Alors ministre de l’Intérieur, Manuel Valls déclarait en novembre 2012 au sujet de la ZAD de Notre-Dame-des-Landes : «Il est hors de question de laisser un kyste s’organiser, se mettre en place, de façon durable, avec la volonté de nuire avec des moyens dangereux». Pourquoi et comment défendre la ZAD ? Mode d’emploi.

La construction d’un bel et grand aéroport, loin d’engendrer un kyste en béton durable au milieu du bocage et des fragiles équilibres de la biodiversité, constituerait selon le schéma technocratique une paisible innovation, source de dynamisme et de modernisation de nos infrastructures. La destruction tranquille de la zone humide par de bienveillants bulldozers et l’ensevelissement de nouvelles terres agricoles sous l’horizon joyeux de pistes à perte de vue, loin d’être dangereusement nuisibles au bien de tous, libérerait les chemins glorieux de la croissance, du progrès et, qui en douterait, de l’emploi. Halte aux réactionnaires! On va quand même pas revenir à la bougie, Luigi !?
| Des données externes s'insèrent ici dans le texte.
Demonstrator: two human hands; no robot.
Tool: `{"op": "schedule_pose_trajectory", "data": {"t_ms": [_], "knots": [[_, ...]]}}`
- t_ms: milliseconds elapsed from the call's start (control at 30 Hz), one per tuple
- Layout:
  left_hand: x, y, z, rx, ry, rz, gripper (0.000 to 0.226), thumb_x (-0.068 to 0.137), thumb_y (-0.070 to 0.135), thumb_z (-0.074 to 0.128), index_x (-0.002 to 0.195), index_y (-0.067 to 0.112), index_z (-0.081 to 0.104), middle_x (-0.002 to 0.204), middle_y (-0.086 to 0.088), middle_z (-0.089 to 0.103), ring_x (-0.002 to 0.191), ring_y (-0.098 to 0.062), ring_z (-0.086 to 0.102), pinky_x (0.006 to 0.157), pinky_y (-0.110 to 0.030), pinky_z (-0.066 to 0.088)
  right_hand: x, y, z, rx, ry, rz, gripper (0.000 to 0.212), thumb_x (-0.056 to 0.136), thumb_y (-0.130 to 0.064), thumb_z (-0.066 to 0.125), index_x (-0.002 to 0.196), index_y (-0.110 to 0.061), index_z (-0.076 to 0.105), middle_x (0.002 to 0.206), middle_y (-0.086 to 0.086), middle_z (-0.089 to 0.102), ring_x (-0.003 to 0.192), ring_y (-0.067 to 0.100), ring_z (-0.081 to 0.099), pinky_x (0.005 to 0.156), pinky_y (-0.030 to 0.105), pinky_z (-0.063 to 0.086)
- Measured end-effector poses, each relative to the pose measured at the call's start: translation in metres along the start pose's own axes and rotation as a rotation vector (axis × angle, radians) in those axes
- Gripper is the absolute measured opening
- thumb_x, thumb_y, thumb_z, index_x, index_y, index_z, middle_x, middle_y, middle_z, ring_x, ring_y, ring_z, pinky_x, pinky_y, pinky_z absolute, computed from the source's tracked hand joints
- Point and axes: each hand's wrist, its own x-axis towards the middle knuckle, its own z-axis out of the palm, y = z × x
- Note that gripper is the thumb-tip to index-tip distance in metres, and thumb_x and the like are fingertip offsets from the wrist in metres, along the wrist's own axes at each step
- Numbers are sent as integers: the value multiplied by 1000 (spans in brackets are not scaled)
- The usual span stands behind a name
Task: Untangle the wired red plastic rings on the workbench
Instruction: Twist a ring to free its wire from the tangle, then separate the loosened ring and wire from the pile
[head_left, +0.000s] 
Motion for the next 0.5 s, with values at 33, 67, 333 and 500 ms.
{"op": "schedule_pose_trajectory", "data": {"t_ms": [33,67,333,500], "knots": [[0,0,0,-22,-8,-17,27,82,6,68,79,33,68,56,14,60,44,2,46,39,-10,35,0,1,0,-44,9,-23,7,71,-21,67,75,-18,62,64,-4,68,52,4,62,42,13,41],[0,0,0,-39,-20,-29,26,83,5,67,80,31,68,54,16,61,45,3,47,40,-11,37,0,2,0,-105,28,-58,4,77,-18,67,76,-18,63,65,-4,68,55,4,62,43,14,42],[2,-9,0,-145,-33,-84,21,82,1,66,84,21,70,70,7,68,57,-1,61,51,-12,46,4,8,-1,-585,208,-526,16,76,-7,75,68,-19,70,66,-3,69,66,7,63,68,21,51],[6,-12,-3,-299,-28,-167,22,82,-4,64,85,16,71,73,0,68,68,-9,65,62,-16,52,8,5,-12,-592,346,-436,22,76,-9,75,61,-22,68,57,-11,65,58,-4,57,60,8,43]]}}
Qu’est-ce qu’un «kyste», ici, dans le langage mortifère et mensonger de la technocratie étatiste et marchande? En quoi ce qui grandit de jours en jours dans la zad, par un effet d’ébranlement des consciences en éveil qu’il risque fort de susciter, compromet-il l’horizon tout tracé de notre soumission collective à un destin techno-productiviste déjà programmé pour nous? A travers la zad (le «kyste», donc), quelle alternative radicale en germe, quelle expérience humaine, écologique, sociale et politique à l’oeuvre, s’agit-il d’urgemment tuer dans l’oeuf? Dans la zad, quelle force de vie émergente, la loi unique du pouvoir (d’Hérode à Vinci) cherche-t-elle à écraser à tout prix, par la puissance aveugle du mépris, de la propagande et de la matraque? Bref, pourquoi tant de haine et pourquoi faut-il défendre la zad?
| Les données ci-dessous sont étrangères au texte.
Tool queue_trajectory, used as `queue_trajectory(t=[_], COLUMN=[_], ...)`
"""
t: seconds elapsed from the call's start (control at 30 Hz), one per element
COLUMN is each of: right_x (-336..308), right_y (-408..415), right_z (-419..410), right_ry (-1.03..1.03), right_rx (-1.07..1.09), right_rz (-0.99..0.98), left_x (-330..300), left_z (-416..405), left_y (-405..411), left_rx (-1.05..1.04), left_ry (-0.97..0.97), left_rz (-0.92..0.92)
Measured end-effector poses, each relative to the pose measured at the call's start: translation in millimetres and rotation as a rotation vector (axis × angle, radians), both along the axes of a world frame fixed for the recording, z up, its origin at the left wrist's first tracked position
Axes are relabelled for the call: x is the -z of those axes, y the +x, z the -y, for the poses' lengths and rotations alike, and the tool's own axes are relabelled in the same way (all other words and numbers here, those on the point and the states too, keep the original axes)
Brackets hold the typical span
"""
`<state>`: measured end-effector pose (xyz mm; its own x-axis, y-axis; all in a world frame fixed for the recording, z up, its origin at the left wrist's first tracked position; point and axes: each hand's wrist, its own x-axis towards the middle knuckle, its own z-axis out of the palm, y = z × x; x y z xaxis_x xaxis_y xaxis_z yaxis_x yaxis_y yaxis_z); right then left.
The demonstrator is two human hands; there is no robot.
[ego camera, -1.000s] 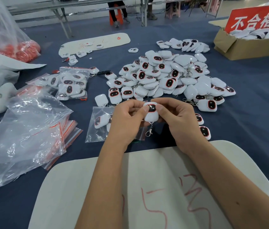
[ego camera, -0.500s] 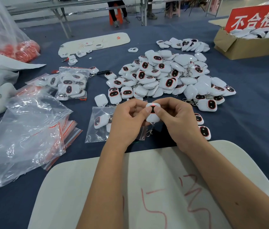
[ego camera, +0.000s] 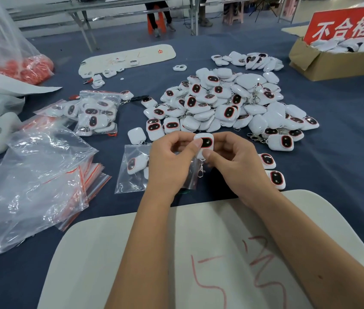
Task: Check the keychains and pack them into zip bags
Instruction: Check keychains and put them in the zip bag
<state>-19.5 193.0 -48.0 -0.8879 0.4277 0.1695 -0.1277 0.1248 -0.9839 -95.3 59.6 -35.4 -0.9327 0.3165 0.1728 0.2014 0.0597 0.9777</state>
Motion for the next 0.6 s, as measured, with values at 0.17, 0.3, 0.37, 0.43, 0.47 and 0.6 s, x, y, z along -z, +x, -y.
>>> queue_trajectory(t=[0.17, 0.3, 0.37, 0.43, 0.47, 0.6], right_x=[0.7, 2.2, 2.7, 3.2, 3.5, 2.3], right_y=[1.0, -0.7, -2.0, -2.1, -1.8, -0.6], right_z=[-3.3, -2.8, -3.5, -3.7, -3.5, -2.7], right_ry=[-0.019, 0.014, 0.018, 0.033, 0.039, -0.016], right_rx=[0.021, 0.054, 0.075, 0.073, 0.075, 0.105], right_rz=[0.005, 0.016, 0.024, 0.031, 0.029, 0.001], left_x=[0.4, -0.9, 1.5, 4.4, 5.2, 4.4], left_z=[-0.6, -3.9, -3.7, -2.0, -0.6, 0.7], left_y=[0.7, 2.4, 1.6, -0.2, -0.7, 2.6], left_rx=[0.03, -0.017, -0.107, -0.186, -0.209, -0.184], left_ry=[0.025, 0.037, -0.044, -0.161, -0.21, -0.383], left_rz=[0.059, 0.051, -0.015, -0.095, -0.125, -0.21])
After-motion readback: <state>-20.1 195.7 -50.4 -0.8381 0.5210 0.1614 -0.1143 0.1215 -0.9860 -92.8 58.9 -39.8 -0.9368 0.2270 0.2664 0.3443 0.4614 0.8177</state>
Le collectif Mauvaise troupe*, immergé dans le vécu quotidien de la zad depuis des années, répond à ces questions par ce très beau récit d’une lutte et d’une aventure collective hors du commun : «Ce texte est un appel à défendre la zad partout, et, à travers elle, tout l’espoir contagieux qu’elle contient dans une époque aride. La zad, comme conviction qu’il est possible d’arrêter les projets destructeurs de ceux qui prétendent nous gouverner. La zad, comme espace où s’inventent ici et maintenant d’autres manières d’habiter le monde, pleines et partageuses».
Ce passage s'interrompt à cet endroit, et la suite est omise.